The final cost for the Diamond R quarantine is unclear. The state expended 322 hours of veterinarians' time, and employees traveled 5,224 miles back and forth from government offices to the Reeds' ranch to monitor the herd. Early in the process, one official estimated the total cost to the state would be between $50,000 and $60,000. Recently however, the cited figure has been $2,000 to $3,000 per horse, which would put the total cost to the people of Texas at between $70,000 and $100,000.
In the state's Children's Health Insurance Program, on the other hand, although fees vary depending upon the family's income, the money spent by the state of Texas to quarantine the Diamond R would have paid the yearly deductible for as many as 1,000 kids. Maintaining for a moment this animal-vs.-kids comparison, a recent study by Texas Tech University found that cattle in the state are better vaccinated than Texas children.
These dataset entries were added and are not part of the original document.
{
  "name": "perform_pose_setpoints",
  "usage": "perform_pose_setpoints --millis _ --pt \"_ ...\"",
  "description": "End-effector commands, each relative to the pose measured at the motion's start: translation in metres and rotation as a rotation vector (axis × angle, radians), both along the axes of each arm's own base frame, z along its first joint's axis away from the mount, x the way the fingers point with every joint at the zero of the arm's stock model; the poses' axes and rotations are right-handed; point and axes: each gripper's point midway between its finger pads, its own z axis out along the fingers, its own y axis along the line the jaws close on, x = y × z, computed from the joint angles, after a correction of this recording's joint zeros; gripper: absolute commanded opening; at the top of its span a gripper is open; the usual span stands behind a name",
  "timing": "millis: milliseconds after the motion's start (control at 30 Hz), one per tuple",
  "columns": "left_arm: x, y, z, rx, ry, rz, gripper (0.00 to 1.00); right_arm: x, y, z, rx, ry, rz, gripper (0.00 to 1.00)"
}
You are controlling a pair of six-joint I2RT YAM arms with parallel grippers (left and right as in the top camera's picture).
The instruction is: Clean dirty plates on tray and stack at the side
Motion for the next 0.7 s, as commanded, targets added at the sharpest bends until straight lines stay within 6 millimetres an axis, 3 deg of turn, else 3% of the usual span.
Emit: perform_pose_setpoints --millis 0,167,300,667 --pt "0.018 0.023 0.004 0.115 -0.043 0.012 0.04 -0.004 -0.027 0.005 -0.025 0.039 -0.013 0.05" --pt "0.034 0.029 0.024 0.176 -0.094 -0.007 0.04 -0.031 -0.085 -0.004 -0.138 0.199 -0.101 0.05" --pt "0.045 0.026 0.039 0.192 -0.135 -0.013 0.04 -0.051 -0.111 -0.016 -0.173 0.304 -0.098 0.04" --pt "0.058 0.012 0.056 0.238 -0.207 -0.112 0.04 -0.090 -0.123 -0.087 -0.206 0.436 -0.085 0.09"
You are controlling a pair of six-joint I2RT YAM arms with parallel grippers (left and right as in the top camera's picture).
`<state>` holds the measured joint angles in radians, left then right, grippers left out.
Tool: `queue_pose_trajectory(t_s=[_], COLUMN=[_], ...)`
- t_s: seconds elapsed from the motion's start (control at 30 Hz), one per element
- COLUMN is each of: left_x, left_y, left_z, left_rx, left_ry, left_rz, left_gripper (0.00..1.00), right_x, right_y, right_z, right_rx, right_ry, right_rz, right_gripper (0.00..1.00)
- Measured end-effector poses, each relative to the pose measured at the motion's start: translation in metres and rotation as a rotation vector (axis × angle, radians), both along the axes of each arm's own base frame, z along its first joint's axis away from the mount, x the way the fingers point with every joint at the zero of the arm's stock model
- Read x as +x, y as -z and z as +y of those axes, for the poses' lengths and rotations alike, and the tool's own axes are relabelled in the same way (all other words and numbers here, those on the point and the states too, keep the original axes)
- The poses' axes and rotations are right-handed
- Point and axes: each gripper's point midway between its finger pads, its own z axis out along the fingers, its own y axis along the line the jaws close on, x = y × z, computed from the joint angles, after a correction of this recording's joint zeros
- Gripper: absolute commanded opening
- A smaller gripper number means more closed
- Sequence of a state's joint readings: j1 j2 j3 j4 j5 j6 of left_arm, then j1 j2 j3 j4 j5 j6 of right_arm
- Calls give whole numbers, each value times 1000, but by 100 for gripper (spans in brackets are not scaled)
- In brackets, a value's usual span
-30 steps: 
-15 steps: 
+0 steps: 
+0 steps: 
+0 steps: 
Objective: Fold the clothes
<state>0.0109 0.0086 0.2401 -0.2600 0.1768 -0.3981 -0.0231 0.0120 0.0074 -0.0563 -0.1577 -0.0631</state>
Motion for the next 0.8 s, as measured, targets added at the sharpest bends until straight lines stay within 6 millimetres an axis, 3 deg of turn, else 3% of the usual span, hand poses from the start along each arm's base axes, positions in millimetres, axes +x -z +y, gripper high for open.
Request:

"There's a lot of people in Europe who would like to import horses into Texas without going through Kentucky," Dick Reed complained recently. He got the state service he wanted, but he won't get it again. The cattle industry, especially, would rather see Texas closed to horse quarantines than face the risk of fees for government services in the future. Even Bill Barnes, who took advantage of industry-friendly rules to aid his clients, says that in this respect the state of Texas is out of step with reality: "To be honest, I've never had an experience in which someone is not charging [for quarantine services] on a fee-for-service basis. They [TAHC] need to be charging." That's what other states and the federal government do.
But Mr. Barnes doesn't understand that, in Texas, raising healthy animals is a protected, state-subsidized priority. Raising healthy children is not.